Oliver Schröm: "Theater ist nochmal eine andere Facette, hat auch den Vorteil, dass man sich aus dramaturgischen Gründen nicht so an die Fakten halten muss – also man kann voll auf die Emotion setzen. Was als Journalist nicht möglich ist. Ich muss mich an die Fakten halten, und manchmal sind die Fakten etwas sperrig. Da kann Theater über eine Hürde hinweghelfen, indem es halt total emotionalisiert und die Leute ganz anderswo abholt."

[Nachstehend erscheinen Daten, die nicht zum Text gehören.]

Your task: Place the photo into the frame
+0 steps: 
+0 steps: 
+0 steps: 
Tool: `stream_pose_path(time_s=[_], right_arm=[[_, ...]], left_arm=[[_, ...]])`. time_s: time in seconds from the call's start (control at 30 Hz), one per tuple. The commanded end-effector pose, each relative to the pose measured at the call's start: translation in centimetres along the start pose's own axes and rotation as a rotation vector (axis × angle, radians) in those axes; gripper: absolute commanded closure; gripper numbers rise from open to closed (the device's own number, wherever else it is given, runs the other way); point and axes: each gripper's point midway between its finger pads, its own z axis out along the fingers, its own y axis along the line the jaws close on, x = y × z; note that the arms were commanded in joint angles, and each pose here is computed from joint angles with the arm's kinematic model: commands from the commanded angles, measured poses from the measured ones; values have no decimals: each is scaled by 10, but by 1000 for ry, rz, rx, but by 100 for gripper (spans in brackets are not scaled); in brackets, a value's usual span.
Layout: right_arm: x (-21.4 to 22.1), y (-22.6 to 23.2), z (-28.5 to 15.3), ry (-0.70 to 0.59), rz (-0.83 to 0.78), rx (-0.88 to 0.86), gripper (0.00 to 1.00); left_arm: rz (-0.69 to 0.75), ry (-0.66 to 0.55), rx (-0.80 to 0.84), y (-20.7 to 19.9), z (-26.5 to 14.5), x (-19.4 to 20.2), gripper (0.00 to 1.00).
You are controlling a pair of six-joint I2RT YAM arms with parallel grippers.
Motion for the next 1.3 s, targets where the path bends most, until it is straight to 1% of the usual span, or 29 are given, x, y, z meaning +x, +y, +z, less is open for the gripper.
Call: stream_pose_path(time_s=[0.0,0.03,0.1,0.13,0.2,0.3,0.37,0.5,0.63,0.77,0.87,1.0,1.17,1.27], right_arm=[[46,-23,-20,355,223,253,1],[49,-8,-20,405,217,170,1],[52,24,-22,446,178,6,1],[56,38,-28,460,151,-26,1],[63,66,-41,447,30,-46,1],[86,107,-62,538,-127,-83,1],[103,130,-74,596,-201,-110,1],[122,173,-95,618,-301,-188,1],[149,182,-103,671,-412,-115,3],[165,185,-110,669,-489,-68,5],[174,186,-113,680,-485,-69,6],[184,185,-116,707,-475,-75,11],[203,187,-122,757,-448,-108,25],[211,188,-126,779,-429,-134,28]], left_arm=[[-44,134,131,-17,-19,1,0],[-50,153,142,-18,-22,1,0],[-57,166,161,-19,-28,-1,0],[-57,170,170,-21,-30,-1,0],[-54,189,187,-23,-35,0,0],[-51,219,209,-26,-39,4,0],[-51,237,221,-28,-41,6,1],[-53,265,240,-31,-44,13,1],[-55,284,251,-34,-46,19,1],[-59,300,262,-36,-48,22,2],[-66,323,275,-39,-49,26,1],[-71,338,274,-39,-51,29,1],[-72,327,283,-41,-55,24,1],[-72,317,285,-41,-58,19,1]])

Zwei Schauspieler im Dialog: "Was machen die mit dem Geld?" – "Man kauft sich die Insignien der Macht, des Wohlstands. Man kauft sich einen Porsche. Weil ich auch immer schon gedacht habe, die Menschen, die einen Porsche fahren, das sind die besseren Menschen. Ja, da lachen sie vielleicht heute drüber, aber so habe ich wirklich gedacht" – "Besser? Besser im Sinne von moralisch höherwertig? Oder was heißt besser?" – "Nein, nein, nicht moralisch. Ich habe einfach gedacht, da oben scheint immer die Sonne, da willst Du hin."
Eine Frage der Moral
"Cum-Ex Papers" fragt auch nach der Moral. Damit stellt das Stück auch der Politik ein Armutszeugnis aus. Denn warum findet dieser Diskurs auf einer kleinen Theaterbühne statt und nicht viel stärker im Parlament? Die Kunst – in diesem Fall im Zusammenschluss mit dem Journalismus - macht das, was die Politik seit Jahren versäumt.
Schauspieler: "Ich erwarte, dass wir unsere Zuschauer sensibilisieren für dieses Thema." – "Teil davon zu sein, dass das, diese Art von Betrug, nicht mehr möglich ist. Das fände ich am allerbesten."